**** EXERCISE MATERIAL ****

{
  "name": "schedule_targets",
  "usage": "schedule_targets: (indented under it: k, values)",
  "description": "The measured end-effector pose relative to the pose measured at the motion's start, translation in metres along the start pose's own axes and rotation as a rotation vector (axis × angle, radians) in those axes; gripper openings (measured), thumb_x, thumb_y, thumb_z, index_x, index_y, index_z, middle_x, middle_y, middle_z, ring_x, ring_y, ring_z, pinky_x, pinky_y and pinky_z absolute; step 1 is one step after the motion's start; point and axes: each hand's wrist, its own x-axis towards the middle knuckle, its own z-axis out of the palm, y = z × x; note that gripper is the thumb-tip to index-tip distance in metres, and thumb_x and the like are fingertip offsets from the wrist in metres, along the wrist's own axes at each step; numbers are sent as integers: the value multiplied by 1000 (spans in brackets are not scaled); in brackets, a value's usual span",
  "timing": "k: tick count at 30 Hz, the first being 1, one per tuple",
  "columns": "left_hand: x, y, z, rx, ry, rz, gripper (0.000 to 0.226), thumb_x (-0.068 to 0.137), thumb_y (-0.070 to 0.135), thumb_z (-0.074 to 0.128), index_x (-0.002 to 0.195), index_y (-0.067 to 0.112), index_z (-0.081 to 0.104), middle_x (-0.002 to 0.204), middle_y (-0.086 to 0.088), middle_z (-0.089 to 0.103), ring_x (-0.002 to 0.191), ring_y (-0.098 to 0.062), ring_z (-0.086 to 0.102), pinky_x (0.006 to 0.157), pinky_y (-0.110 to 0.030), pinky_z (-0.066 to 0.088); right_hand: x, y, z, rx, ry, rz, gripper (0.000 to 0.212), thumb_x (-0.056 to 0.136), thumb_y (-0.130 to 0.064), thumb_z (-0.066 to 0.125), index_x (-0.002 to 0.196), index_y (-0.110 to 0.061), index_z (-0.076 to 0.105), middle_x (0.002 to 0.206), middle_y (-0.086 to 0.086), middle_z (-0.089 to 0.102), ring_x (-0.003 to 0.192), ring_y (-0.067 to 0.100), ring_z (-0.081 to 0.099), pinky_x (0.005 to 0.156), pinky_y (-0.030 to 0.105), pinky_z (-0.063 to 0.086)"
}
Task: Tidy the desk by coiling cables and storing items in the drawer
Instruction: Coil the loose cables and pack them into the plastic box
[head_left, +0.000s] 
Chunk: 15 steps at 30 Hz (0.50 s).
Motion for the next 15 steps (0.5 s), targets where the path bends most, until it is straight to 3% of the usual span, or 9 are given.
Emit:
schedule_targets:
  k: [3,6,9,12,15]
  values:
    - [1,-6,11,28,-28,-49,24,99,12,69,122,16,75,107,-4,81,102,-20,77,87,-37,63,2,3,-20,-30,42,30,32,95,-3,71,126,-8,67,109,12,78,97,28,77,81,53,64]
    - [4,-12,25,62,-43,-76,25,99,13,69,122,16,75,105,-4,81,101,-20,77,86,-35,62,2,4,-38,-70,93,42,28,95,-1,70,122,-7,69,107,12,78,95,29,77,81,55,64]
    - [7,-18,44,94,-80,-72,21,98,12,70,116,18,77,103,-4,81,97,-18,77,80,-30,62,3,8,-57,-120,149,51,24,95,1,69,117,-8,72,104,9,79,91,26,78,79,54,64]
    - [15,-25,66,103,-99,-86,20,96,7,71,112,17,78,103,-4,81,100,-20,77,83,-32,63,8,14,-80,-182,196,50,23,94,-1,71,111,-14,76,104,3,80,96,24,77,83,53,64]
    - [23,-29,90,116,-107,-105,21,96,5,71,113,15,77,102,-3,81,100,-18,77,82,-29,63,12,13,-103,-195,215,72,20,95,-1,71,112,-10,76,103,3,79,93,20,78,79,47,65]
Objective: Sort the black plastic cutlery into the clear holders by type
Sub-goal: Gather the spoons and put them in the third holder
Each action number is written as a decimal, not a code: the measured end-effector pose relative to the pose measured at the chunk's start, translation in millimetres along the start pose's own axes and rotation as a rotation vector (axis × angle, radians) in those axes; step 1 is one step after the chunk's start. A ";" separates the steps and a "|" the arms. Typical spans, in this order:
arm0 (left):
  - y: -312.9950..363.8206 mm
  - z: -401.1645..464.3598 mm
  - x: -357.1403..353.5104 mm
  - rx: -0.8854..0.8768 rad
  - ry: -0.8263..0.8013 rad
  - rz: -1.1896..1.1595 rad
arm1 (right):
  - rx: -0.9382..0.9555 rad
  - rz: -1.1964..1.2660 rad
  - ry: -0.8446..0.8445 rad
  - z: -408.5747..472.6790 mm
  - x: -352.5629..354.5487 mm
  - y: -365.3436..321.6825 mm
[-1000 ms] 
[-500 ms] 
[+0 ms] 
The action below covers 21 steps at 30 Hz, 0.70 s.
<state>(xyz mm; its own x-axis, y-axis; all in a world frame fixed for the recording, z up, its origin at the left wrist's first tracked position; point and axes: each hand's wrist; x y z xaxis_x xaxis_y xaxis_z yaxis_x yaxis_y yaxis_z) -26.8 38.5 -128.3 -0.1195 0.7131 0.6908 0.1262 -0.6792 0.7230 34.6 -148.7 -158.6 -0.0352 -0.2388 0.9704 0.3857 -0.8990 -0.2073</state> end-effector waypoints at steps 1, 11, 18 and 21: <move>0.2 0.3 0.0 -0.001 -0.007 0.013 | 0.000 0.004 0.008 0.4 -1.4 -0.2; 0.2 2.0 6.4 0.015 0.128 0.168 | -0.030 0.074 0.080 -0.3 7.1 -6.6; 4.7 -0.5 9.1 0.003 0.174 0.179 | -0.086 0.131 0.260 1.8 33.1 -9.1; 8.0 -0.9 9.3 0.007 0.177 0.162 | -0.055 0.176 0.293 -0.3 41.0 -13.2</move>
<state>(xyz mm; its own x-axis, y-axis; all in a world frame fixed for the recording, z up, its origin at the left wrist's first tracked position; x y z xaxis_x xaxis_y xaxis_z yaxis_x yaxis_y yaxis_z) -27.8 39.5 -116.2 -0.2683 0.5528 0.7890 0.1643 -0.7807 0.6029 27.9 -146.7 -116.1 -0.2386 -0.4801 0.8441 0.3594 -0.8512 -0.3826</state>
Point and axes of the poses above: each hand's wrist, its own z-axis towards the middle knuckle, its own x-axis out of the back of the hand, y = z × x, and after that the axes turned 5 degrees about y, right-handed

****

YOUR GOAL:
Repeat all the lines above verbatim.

TASK ANSWER:
{
  "name": "schedule_targets",
  "usage": "schedule_targets: (indented under it: k, values)",
  "description": "The measured end-effector pose relative to the pose measured at the motion's start, translation in metres along the start pose's own axes and rotation as a rotation vector (axis × angle, radians) in those axes; gripper openings (measured), thumb_x, thumb_y, thumb_z, index_x, index_y, index_z, middle_x, middle_y, middle_z, ring_x, ring_y, ring_z, pinky_x, pinky_y and pinky_z absolute; step 1 is one step after the motion's start; point and axes: each hand's wrist, its own x-axis towards the middle knuckle, its own z-axis out of the palm, y = z × x; note that gripper is the thumb-tip to index-tip distance in metres, and thumb_x and the like are fingertip offsets from the wrist in metres, along the wrist's own axes at each step; numbers are sent as integers: the value multiplied by 1000 (spans in brackets are not scaled); in brackets, a value's usual span",
  "timing": "k: tick count at 30 Hz, the first being 1, one per tuple",
  "columns": "left_hand: x, y, z, rx, ry, rz, gripper (0.000 to 0.226), thumb_x (-0.068 to 0.137), thumb_y (-0.070 to 0.135), thumb_z (-0.074 to 0.128), index_x (-0.002 to 0.195), index_y (-0.067 to 0.112), index_z (-0.081 to 0.104), middle_x (-0.002 to 0.204), middle_y (-0.086 to 0.088), middle_z (-0.089 to 0.103), ring_x (-0.002 to 0.191), ring_y (-0.098 to 0.062), ring_z (-0.086 to 0.102), pinky_x (0.006 to 0.157), pinky_y (-0.110 to 0.030), pinky_z (-0.066 to 0.088); right_hand: x, y, z, rx, ry, rz, gripper (0.000 to 0.212), thumb_x (-0.056 to 0.136), thumb_y (-0.130 to 0.064), thumb_z (-0.066 to 0.125), index_x (-0.002 to 0.196), index_y (-0.110 to 0.061), index_z (-0.076 to 0.105), middle_x (0.002 to 0.206), middle_y (-0.086 to 0.086), middle_z (-0.089 to 0.102), ring_x (-0.003 to 0.192), ring_y (-0.067 to 0.100), ring_z (-0.081 to 0.099), pinky_x (0.005 to 0.156), pinky_y (-0.030 to 0.105), pinky_z (-0.063 to 0.086)"
}
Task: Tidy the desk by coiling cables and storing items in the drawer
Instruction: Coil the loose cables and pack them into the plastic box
[head_left, +0.000s] 
Chunk: 15 steps at 30 Hz (0.50 s).
Motion for the next 15 steps (0.5 s), targets where the path bends most, until it is straight to 3% of the usual span, or 9 are given.
Emit:
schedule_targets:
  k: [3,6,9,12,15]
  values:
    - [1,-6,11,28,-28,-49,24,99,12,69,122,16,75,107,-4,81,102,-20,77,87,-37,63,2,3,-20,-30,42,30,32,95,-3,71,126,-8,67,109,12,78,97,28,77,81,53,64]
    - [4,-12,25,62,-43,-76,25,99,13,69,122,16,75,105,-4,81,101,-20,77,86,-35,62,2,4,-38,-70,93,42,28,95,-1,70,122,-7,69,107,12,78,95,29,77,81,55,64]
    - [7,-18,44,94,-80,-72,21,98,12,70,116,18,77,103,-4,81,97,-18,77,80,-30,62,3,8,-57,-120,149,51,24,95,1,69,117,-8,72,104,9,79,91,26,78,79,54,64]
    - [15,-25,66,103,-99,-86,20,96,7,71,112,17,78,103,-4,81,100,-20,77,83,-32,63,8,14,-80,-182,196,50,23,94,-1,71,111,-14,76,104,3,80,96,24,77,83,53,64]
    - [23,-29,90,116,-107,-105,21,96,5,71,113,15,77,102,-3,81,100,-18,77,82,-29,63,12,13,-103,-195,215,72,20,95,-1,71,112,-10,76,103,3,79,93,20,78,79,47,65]
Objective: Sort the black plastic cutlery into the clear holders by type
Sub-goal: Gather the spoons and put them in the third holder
Each action number is written as a decimal, not a code: the measured end-effector pose relative to the pose measured at the chunk's start, translation in millimetres along the start pose's own axes and rotation as a rotation vector (axis × angle, radians) in those axes; step 1 is one step after the chunk's start. A ";" separates the steps and a "|" the arms. Typical spans, in this order:
arm0 (left):
  - y: -312.9950..363.8206 mm
  - z: -401.1645..464.3598 mm
  - x: -357.1403..353.5104 mm
  - rx: -0.8854..0.8768 rad
  - ry: -0.8263..0.8013 rad
  - rz: -1.1896..1.1595 rad
arm1 (right):
  - rx: -0.9382..0.9555 rad
  - rz: -1.1964..1.2660 rad
  - ry: -0.8446..0.8445 rad
  - z: -408.5747..472.6790 mm
  - x: -352.5629..354.5487 mm
  - y: -365.3436..321.6825 mm
[-1000 ms] 
[-500 ms] 
[+0 ms] 
The action below covers 21 steps at 30 Hz, 0.70 s.
<state>(xyz mm; its own x-axis, y-axis; all in a world frame fixed for the recording, z up, its origin at the left wrist's first tracked position; point and axes: each hand's wrist; x y z xaxis_x xaxis_y xaxis_z yaxis_x yaxis_y yaxis_z) -26.8 38.5 -128.3 -0.1195 0.7131 0.6908 0.1262 -0.6792 0.7230 34.6 -148.7 -158.6 -0.0352 -0.2388 0.9704 0.3857 -0.8990 -0.2073</state> end-effector waypoints at steps 1, 11, 18 and 21: <move>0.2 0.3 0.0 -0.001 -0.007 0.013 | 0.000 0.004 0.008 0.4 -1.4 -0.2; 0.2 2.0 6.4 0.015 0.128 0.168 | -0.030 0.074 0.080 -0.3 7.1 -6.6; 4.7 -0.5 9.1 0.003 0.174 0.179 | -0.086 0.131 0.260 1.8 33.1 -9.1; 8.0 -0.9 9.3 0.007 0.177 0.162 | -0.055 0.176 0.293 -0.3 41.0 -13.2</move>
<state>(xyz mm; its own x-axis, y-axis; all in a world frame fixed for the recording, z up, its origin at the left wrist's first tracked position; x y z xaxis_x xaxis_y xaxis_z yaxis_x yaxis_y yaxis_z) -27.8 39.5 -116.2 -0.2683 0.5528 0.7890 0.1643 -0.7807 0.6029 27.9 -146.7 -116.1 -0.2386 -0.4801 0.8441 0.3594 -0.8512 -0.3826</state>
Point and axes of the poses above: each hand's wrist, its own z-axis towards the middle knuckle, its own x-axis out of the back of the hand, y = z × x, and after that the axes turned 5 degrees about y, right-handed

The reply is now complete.